**** Data excerpts

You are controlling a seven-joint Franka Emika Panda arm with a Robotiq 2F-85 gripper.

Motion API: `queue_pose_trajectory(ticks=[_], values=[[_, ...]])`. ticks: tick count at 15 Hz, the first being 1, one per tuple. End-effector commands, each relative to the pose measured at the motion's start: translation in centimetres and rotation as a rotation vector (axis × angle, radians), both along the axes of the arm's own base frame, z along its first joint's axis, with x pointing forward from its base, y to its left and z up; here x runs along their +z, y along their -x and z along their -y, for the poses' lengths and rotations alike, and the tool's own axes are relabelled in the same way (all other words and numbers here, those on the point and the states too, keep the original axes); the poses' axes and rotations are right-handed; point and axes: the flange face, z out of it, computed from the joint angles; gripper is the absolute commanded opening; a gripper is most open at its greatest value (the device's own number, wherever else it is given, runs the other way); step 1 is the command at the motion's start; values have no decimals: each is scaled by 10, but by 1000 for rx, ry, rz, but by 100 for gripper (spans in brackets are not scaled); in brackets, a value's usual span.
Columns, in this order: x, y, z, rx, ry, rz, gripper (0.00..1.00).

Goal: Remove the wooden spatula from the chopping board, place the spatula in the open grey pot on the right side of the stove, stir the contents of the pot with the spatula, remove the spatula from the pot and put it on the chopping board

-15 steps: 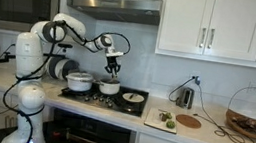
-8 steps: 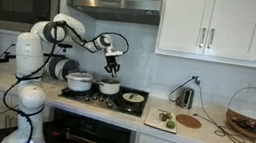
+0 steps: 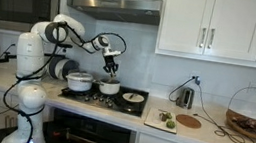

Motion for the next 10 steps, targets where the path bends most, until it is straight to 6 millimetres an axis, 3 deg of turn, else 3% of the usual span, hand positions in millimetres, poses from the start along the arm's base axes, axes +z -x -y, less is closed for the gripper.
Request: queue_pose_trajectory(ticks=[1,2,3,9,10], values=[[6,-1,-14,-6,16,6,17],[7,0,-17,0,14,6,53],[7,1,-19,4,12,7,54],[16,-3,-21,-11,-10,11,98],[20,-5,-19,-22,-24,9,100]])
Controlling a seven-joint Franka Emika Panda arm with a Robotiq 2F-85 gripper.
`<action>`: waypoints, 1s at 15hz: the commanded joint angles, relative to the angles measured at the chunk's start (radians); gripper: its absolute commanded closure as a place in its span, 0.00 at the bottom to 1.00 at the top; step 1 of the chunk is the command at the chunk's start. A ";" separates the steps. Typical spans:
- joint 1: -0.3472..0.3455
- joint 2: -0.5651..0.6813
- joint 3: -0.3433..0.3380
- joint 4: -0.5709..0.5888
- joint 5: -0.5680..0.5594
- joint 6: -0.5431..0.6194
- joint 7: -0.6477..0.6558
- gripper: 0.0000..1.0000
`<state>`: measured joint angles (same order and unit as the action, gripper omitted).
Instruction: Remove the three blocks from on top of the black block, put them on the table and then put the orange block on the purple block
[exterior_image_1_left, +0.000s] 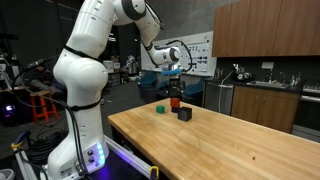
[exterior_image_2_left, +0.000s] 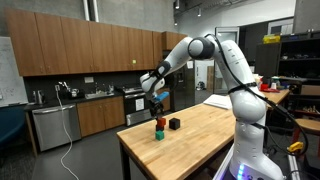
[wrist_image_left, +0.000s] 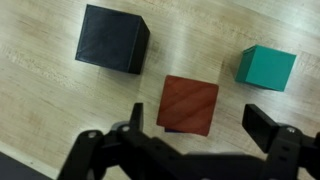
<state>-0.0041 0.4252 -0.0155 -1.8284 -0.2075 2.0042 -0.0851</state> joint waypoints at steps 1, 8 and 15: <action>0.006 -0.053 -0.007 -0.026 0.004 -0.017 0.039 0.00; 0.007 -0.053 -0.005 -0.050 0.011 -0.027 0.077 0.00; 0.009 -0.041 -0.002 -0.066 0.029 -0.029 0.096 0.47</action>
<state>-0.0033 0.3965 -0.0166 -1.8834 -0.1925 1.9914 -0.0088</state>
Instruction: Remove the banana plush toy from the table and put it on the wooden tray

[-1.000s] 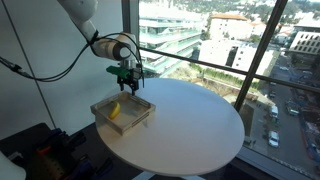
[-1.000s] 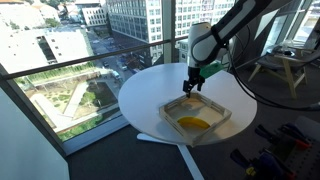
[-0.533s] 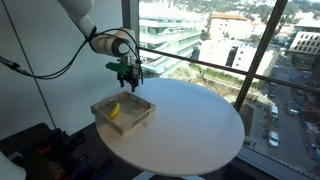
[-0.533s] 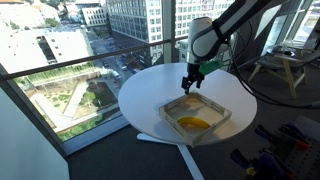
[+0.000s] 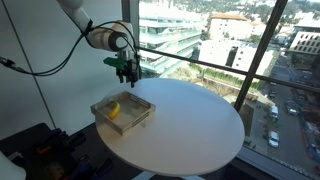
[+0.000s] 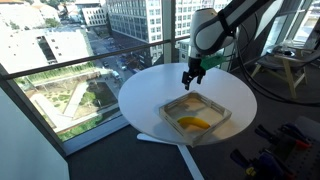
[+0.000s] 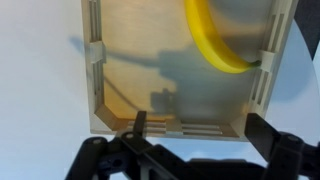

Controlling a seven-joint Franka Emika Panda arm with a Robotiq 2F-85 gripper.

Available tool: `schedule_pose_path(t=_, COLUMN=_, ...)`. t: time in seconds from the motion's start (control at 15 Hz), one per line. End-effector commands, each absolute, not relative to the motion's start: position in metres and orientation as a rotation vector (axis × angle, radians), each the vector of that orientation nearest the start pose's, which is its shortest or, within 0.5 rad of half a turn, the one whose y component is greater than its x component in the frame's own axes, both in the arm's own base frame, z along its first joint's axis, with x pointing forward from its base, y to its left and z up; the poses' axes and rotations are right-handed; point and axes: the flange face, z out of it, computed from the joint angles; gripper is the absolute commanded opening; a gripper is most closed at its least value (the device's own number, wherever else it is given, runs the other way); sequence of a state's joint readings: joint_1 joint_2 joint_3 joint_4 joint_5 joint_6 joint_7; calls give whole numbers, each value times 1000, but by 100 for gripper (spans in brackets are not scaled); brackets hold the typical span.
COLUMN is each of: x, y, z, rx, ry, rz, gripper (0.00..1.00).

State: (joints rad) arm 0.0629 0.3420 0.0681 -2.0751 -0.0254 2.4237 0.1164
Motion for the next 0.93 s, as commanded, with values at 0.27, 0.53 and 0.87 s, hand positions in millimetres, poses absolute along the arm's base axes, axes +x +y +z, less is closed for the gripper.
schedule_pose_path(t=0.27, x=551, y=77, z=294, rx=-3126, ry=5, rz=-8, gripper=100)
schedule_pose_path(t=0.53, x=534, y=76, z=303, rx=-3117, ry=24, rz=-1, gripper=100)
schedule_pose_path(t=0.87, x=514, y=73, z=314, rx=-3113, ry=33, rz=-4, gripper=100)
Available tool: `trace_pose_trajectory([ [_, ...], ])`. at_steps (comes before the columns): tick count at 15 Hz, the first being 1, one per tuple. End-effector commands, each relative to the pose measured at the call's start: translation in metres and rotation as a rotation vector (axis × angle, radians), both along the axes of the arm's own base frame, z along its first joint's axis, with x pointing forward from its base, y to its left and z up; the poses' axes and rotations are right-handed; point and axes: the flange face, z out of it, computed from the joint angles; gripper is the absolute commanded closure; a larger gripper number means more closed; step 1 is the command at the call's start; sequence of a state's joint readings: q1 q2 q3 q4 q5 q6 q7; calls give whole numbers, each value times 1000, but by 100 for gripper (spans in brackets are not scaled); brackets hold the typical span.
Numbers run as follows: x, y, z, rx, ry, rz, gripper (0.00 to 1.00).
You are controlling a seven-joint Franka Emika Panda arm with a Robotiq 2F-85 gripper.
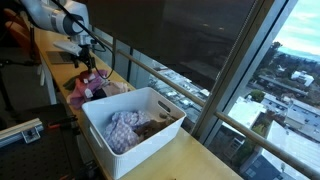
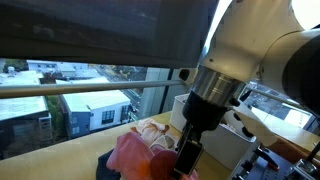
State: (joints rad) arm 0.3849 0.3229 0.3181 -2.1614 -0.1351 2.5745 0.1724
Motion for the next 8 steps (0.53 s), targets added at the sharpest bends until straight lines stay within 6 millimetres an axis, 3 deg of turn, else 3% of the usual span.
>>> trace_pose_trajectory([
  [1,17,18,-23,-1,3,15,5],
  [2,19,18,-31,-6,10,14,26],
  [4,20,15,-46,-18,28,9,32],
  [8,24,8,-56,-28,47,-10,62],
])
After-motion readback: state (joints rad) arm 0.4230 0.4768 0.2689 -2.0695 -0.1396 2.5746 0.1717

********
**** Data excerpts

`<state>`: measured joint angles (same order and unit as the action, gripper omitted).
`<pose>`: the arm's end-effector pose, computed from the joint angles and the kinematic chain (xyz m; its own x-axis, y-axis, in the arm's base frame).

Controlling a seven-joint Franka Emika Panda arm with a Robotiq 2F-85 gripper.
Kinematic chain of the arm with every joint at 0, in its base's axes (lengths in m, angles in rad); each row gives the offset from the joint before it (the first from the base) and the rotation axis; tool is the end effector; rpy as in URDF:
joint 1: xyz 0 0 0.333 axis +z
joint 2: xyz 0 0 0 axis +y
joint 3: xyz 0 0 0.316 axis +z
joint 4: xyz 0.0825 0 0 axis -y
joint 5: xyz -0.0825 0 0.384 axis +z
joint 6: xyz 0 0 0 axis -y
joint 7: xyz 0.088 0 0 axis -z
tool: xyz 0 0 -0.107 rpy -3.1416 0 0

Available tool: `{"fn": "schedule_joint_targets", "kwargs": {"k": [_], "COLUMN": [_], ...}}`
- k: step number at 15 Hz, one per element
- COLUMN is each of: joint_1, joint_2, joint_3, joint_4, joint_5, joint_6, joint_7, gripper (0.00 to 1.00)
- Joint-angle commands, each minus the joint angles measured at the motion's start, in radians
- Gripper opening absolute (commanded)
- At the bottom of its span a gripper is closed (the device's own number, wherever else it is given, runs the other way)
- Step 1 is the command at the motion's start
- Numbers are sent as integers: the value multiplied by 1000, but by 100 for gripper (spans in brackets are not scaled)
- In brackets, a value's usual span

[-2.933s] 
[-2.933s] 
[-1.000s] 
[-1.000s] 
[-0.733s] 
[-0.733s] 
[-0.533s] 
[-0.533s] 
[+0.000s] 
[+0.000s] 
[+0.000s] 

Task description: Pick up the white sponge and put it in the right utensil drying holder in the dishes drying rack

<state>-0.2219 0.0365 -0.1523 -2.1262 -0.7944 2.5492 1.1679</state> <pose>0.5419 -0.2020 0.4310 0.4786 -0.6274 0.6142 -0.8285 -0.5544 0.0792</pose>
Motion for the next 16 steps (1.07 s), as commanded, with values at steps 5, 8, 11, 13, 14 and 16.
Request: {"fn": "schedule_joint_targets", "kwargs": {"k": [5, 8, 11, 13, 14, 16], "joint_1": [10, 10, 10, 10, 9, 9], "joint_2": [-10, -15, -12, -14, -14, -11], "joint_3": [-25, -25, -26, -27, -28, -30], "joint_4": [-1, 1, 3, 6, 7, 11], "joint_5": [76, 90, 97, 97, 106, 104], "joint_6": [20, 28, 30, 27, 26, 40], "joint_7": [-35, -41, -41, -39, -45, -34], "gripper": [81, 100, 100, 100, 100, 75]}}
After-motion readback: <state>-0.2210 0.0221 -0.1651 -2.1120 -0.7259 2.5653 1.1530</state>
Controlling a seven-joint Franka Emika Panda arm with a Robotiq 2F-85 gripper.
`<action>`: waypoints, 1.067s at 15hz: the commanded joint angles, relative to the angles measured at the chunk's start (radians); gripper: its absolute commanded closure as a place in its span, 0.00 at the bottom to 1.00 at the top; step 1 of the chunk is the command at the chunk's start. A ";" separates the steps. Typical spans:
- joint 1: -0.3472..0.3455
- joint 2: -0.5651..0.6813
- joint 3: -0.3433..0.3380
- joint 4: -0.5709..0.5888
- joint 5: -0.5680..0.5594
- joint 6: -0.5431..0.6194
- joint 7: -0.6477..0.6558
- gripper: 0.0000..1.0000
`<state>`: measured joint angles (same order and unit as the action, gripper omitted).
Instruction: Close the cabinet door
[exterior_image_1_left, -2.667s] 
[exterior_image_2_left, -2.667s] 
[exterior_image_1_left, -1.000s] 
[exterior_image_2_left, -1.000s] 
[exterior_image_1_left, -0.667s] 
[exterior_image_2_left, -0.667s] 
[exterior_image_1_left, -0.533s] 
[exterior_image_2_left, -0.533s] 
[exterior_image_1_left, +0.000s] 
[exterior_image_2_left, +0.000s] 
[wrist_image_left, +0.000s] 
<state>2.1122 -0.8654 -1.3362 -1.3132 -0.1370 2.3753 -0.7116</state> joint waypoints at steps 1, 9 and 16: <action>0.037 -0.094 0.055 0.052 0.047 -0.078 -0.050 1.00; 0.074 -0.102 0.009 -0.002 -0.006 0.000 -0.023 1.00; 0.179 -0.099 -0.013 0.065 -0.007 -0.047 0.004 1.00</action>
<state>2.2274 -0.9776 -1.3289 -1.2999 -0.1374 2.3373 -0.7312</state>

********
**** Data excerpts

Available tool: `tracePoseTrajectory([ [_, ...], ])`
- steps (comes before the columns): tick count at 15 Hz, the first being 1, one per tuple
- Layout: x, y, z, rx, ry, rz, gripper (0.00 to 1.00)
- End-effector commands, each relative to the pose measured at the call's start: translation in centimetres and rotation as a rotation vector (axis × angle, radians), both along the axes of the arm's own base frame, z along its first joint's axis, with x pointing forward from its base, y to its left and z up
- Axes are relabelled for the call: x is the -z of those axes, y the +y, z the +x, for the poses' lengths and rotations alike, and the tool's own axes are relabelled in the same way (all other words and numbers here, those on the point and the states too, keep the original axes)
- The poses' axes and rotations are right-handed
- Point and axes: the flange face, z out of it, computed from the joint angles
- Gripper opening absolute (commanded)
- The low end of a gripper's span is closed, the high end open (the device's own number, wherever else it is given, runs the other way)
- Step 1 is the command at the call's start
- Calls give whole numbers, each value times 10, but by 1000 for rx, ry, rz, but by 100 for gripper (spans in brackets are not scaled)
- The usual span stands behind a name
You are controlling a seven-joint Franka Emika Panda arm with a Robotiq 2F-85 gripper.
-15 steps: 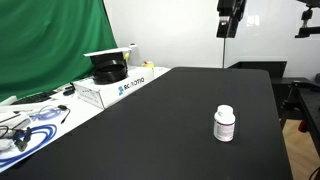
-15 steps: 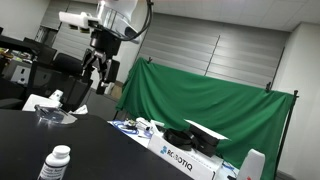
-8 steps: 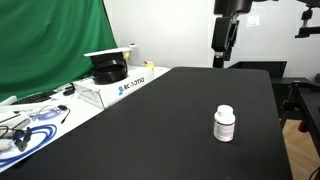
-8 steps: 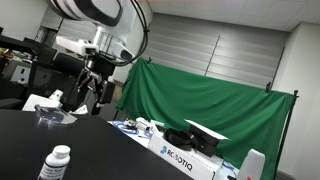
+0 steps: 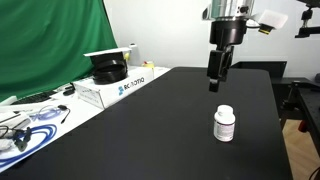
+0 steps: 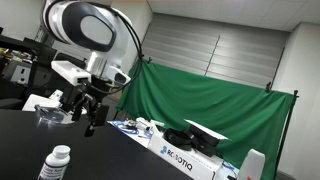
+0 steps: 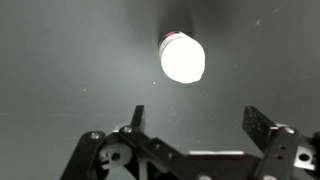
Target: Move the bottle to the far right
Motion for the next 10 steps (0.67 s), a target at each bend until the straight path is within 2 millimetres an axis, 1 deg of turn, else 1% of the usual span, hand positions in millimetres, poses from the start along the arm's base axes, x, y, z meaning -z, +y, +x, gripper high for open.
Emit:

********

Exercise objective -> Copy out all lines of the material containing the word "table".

Written answer ->
Instruction: Remove the three blocks from on top of the black block, put them on the table and then put the orange block on the purple block
Instruction: Remove the banana plush toy from the table and put it on the wooden tray

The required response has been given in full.